You can avoid a lot of these problems simply by using sequential GUID keys (for example, by using the NEWSEQUENTIALID() function) if you don't care much for INT IDs. Though the size of the data will increase, obviously, storage is cheap and a lot of people simply won't care, although you still have to take performance into account. However, this isn't really possible when using client-side generated IDs, barring some complex infrastructure.

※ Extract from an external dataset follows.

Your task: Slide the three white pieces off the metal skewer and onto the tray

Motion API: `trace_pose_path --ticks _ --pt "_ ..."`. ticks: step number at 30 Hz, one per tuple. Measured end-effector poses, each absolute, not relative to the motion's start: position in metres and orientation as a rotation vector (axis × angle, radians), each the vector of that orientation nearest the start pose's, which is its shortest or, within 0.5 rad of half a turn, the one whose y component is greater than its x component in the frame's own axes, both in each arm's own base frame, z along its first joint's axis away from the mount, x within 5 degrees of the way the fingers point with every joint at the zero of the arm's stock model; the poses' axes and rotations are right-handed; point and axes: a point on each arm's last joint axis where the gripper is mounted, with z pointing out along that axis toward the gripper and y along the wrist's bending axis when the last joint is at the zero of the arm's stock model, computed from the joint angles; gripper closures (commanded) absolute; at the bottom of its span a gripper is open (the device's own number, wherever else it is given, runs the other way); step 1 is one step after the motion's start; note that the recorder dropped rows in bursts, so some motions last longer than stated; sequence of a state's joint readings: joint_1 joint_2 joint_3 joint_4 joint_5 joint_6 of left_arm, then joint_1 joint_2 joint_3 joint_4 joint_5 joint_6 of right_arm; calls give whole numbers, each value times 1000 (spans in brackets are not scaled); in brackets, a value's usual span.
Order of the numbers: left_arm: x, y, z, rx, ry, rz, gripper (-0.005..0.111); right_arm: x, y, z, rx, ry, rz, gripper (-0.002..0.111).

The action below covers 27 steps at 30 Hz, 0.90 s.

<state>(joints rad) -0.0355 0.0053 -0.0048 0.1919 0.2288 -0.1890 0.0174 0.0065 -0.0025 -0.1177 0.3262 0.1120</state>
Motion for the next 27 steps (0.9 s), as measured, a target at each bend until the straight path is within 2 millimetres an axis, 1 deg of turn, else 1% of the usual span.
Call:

So what makes me curious is why people want to use client-side generated IDs to begin with. This is genuine curiosity because it's possible the solution is solving problems that no longer exist or might be better served with a different solution. One of the reasons for client-generated unique IDs used to be that you couldn't always depend on the server to hand you the correct the identity value for parent-child relationships inserted in batch. For example, @@IDENTITY could hand you the wrong ID value since it grabbed the last ID produced by the session, which could have been the result of an insert trigger write to a different table, rather than the identity insert of the present command statement (as an example). However, there are more elegant ways around this today, particularly with the SCOPE_IDENTITY() function. Of course, that's all SQL Server specific, so YMMV depending on your particular scenario.